Certainly a crooner, whose records had already sold 20,000,000 - a number only exceeded by Bing Crosby- deserves a story.

Strangely enough I had never met Vaughn Monroe and when he walked into my living room, I couldn't help but think how unlike an actor he looks.

If you met him, without knowing he was one of the top crooners as well as an important western star, you would say that's a country banker or a lawyer in a small town. Vaughn has the simplicity and naturalness that goes with our conception of those solid citizens who are typically American.

This is not surprising as Vaughn was raised in a small town in the good old Midwest. He first saw the light of day in Akron, Ohio where his father was in the rubber business. But he tells me that when he was a small boy his family moved to Jeanette, Pennsylvania, where he went to school.

It was in Jeanette where he met a pretty girl named Marian Baughman, who was destined to become Mrs. Monroe. They have been married twelve years now and she goes with him on almost all his tours.

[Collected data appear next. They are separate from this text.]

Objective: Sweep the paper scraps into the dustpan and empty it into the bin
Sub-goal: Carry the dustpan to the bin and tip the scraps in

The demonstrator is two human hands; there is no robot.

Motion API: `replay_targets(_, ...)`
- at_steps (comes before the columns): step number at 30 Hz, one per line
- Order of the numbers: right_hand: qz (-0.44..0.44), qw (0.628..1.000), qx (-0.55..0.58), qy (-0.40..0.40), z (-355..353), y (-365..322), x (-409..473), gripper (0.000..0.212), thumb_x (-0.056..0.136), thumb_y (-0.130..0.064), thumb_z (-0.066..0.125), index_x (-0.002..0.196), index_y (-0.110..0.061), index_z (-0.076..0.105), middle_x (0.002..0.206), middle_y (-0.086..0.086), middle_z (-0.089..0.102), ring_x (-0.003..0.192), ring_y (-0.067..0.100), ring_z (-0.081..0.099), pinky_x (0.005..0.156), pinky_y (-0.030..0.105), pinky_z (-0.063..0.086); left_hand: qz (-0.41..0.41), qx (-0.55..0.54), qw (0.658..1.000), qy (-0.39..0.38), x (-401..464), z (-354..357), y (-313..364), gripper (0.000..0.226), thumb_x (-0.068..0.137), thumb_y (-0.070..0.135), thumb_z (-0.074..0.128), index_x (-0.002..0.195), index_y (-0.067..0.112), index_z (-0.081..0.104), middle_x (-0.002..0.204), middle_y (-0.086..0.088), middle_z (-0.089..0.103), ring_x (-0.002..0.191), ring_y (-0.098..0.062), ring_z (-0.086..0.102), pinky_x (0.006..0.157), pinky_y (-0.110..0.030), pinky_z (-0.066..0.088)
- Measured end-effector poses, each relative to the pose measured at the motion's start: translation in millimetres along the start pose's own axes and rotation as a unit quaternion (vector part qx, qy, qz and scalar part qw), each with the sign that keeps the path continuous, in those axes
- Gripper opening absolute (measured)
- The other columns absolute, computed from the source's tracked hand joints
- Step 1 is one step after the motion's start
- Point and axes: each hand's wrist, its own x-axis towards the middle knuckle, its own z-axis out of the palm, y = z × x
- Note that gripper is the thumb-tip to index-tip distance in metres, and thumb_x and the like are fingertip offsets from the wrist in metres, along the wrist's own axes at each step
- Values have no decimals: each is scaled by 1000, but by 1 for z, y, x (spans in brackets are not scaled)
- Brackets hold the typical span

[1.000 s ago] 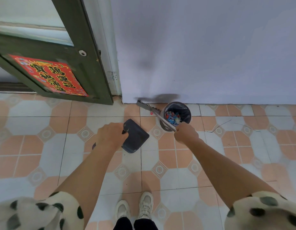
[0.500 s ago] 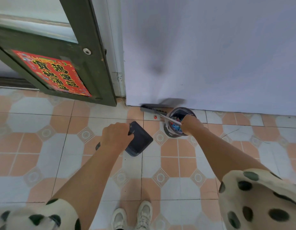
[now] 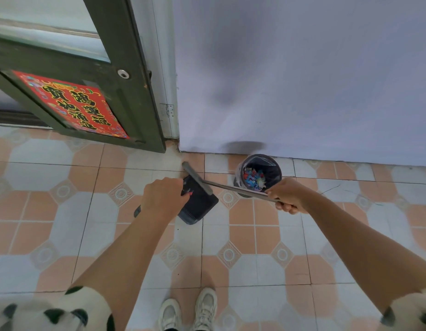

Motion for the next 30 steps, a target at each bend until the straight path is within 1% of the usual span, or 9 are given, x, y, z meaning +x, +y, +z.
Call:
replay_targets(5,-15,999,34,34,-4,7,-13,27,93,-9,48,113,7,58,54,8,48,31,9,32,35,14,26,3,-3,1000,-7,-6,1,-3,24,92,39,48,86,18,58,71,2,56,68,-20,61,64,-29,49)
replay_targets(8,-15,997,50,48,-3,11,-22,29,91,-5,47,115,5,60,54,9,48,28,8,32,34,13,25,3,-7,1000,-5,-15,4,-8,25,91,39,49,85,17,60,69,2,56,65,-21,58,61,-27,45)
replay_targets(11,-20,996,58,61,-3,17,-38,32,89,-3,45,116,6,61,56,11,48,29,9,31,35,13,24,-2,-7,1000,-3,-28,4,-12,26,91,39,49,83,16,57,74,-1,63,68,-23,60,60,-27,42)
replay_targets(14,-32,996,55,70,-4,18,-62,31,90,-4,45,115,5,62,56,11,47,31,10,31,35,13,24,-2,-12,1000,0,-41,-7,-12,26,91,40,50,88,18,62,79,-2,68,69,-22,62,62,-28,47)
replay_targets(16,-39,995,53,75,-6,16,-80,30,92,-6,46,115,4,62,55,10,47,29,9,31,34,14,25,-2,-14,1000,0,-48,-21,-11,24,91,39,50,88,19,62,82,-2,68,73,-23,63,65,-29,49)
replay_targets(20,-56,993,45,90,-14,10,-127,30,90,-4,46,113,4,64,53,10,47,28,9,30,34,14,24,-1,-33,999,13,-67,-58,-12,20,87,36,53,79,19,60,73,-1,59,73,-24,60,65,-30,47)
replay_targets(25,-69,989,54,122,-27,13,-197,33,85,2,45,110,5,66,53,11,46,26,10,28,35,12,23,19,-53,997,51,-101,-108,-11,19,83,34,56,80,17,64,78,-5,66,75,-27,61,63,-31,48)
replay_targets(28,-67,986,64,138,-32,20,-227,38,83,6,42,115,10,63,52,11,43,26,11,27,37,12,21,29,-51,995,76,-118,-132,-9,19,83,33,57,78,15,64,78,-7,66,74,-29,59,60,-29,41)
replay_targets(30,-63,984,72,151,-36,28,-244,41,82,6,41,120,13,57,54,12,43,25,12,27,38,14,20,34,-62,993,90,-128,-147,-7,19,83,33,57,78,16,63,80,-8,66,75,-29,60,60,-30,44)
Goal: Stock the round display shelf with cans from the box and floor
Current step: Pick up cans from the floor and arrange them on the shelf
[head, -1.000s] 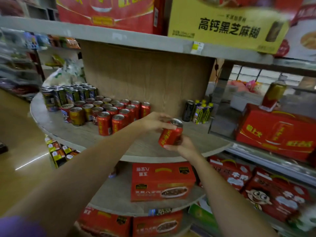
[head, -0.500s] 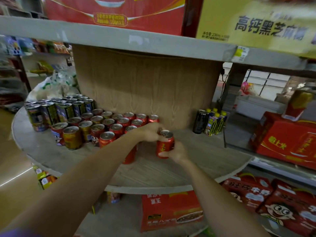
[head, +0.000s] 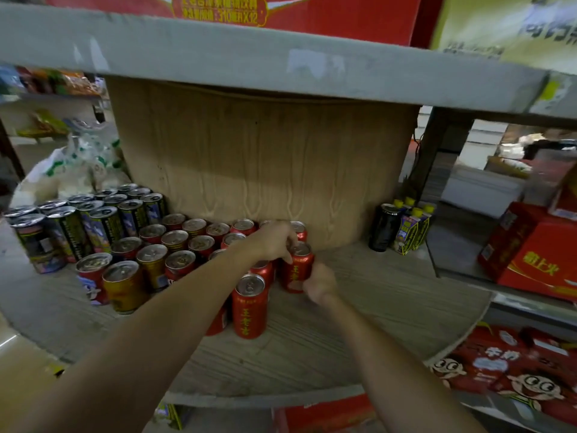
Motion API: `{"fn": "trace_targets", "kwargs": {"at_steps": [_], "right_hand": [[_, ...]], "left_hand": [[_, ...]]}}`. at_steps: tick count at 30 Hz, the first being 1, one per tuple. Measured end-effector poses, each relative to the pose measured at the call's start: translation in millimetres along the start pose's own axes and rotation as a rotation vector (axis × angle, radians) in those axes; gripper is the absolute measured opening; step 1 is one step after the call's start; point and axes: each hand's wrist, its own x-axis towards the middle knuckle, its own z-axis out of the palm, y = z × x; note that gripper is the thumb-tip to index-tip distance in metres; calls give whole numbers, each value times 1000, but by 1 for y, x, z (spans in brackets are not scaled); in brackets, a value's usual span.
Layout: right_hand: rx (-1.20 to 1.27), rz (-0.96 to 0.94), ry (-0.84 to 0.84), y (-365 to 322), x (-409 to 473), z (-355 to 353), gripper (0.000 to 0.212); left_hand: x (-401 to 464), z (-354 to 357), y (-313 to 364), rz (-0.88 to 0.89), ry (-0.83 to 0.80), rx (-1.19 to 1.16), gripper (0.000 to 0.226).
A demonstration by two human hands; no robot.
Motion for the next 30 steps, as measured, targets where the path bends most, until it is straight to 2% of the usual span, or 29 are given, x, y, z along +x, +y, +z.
{"fn": "trace_targets", "kwargs": {"at_steps": [5, 9, 11, 16, 20, 22, 25, 27, 28, 30], "right_hand": [[0, 18, 44, -1, 17, 7, 79], [18, 29, 22, -6, 28, 9, 69], [-11, 36, 6, -8, 33, 8, 69], [19, 82, -4, -8, 35, 10, 75], [129, 80, 3, -7, 27, 11, 72], [233, 74, -1, -3, 17, 6, 70], [261, 47, 27, 12, 4, -15, 62], [255, 37, 75, 28, -3, -43, 42], [214, 29, 96, 36, -9, -61, 35], [159, 38, 143, 59, -23, -96, 40]], "left_hand": [[11, 0, -9, 33, -17, 83, 33], [20, -3, -7, 51, -31, 197, 8], [23, -5, -8, 39, -54, 196, 24], [24, -6, -13, 0, -80, 117, 34], [21, -13, 9, -57, -114, 155, 16], [18, -18, 28, -62, -132, 211, 18], [20, -17, 54, -8, -40, 250, 9], [27, -5, 71, 79, 27, 196, 12], [33, 6, 82, 121, 21, 162, 13], [44, 33, 107, 192, -48, 96, 16]]}}
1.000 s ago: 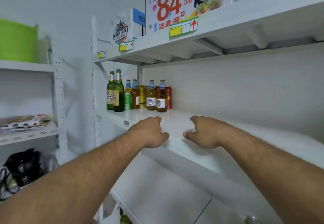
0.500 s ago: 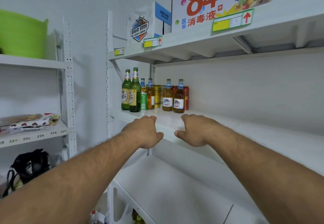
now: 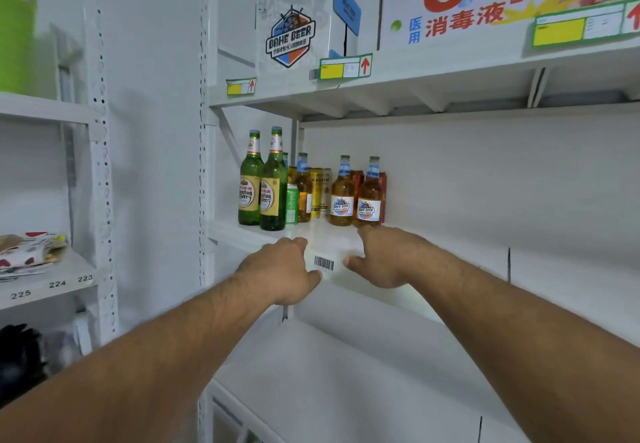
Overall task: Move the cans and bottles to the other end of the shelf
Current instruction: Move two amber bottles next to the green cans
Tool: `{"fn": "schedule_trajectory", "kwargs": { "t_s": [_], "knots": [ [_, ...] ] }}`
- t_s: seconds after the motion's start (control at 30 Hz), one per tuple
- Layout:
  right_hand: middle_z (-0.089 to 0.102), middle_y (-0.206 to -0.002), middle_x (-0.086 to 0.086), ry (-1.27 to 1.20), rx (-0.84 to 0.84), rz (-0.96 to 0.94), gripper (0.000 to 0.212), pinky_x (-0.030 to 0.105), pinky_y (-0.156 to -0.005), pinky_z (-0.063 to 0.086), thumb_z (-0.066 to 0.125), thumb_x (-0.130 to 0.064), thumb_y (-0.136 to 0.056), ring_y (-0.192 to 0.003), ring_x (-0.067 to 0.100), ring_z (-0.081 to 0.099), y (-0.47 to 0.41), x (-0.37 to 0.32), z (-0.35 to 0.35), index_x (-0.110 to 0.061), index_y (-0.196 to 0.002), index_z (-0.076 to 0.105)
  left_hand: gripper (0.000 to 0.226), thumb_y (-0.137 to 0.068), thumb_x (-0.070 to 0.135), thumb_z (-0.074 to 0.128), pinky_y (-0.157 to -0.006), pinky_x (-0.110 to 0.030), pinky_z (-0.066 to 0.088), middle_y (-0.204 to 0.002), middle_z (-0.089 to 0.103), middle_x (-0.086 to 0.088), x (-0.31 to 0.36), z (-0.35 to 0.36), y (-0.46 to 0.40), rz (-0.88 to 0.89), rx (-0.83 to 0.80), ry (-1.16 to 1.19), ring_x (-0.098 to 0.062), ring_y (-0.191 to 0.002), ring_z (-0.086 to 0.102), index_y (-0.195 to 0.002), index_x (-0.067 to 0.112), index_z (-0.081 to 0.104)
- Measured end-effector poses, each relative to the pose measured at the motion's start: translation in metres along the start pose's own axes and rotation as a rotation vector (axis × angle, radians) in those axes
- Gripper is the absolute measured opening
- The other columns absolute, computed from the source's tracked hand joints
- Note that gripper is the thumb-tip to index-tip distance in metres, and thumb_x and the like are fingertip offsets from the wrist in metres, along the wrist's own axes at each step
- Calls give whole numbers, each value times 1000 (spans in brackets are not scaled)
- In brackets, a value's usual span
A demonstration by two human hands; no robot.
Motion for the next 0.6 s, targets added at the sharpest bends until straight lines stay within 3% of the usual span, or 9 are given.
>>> {"fn": "schedule_trajectory", "kwargs": {
  "t_s": [0.23, 0.37, 0.5, 0.6],
  "knots": [
    [54, -145, 5, 17, 18, 34, 68, 38, -98, 51, 46, -57, -99, -126, 26, 55, -51, 10, 10, -17, -152, 36, 77, -99, 54, 55, -113, -43, 45, -168, 30, 0, 4, 7, -59, 27, 3, 60, -25, -148, 39, -163, 25, 23],
    [57, -137, 5, -18, 31, 66, 63, 35, -91, 50, 47, -57, -99, -118, 25, 57, -81, 30, 14, -15, -146, 40, 77, -98, 53, 57, -111, -44, 47, -165, 35, -1, 8, 17, -94, 32, 9, 74, -24, -145, 43, -162, 24, 26],
    [60, -134, 2, -78, 65, 95, 59, 40, -99, 52, 50, -55, -97, -115, 24, 59, -110, 48, 14, -22, -145, 44, 76, -98, 53, 57, -112, -43, 46, -162, 40, -1, 9, 19, -126, 44, 23, 126, -25, -143, 46, -161, 22, 28],
    [64, -126, 0, -122, 81, 107, 50, 41, -96, 54, 51, -54, -93, -107, 23, 62, -129, 58, 14, -29, -136, 51, 75, -97, 52, 58, -110, -42, 48, -159, 44, -2, 9, 18, -151, 32, 32, 190, -26, -139, 50, -160, 21, 30]
  ]
}}
Point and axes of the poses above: each hand's wrist, its own y-axis away from the middle knuckle, its own z-axis out of the palm, x = y × z, the point moved 7 cm from there along -y, towards the middle knuckle
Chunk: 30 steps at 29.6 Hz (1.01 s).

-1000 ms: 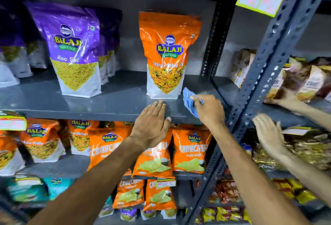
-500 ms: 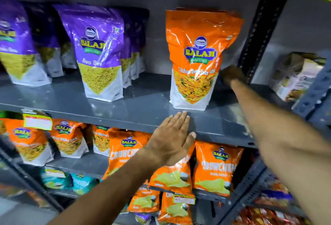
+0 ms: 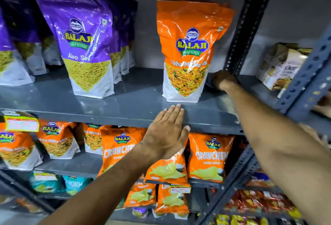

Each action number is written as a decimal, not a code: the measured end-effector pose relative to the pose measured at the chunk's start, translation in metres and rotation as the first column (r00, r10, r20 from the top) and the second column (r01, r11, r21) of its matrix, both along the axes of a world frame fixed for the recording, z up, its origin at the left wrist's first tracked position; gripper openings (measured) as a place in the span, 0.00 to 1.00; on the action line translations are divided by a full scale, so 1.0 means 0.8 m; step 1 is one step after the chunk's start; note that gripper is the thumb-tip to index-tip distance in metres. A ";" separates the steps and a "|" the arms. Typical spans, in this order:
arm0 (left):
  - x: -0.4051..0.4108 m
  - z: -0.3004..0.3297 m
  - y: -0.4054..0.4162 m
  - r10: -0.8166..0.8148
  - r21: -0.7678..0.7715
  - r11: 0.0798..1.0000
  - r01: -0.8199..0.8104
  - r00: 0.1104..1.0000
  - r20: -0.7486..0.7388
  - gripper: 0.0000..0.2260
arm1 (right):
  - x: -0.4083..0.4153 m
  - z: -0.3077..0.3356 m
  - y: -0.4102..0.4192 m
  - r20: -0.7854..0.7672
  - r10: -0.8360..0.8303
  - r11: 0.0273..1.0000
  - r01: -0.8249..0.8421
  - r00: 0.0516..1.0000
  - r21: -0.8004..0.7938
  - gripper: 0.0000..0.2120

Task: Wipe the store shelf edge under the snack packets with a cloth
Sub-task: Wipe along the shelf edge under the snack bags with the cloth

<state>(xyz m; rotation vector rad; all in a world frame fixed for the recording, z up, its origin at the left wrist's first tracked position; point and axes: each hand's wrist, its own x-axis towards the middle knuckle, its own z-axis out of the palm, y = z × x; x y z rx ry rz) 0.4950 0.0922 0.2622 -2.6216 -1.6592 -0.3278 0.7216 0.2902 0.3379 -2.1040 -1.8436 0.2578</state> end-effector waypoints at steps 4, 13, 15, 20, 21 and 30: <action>0.003 -0.001 -0.003 0.011 0.007 1.000 -0.011 1.000 -0.005 0.33 | 0.004 -0.011 -0.057 0.039 -0.058 0.996 0.055 0.998 0.070 0.17; 0.003 0.006 -0.007 -0.004 -0.044 0.999 0.004 1.000 0.005 0.31 | -0.001 -0.035 -0.181 0.149 -0.089 0.986 0.067 0.985 0.150 0.16; 0.003 0.007 -0.008 -0.006 -0.050 0.999 0.007 1.000 0.010 0.30 | -0.009 -0.035 -0.210 0.159 -0.080 0.986 0.055 0.984 0.155 0.17; 0.005 0.010 -0.012 -0.003 -0.069 0.998 0.004 1.000 0.014 0.30 | -0.020 -0.030 -0.263 0.151 -0.013 0.992 -0.006 0.988 0.122 0.17; 0.005 0.011 -0.011 -0.003 -0.074 0.997 0.005 1.000 0.017 0.30 | -0.018 -0.025 -0.264 0.109 0.003 0.994 -0.015 0.994 0.107 0.17; 0.003 0.011 -0.011 -0.003 -0.064 0.998 0.003 1.000 -0.004 0.30 | -0.018 0.013 -0.167 -0.078 -0.017 0.994 0.025 0.997 0.111 0.12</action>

"When did you begin your musical career?" I asked him.

"When I was eleven years old," he said, "A kid down the street gave me a battered old trumpet. I brought it home and made so much noise with it that my family was ready to throw me and the horn out the window."

According to Vaughn, all of his musical activities centered around that trumpet. He won a contest, and as he grew older he decided to continue his musical studies. Before he finished them at a musical college, he had to go to work. A job with a band was offered him.

"I started vocalizing with the band," said Vaughn, "and I suppose that was the beginning of my becoming a singing bandleader."

Vaughn's first appearance on the screen was in "Singing Guns" for Republic, a movie in which he sang "Mule Train," a song he helped make popular on the air. Later came "Toughest Man in Tombstone." (sic)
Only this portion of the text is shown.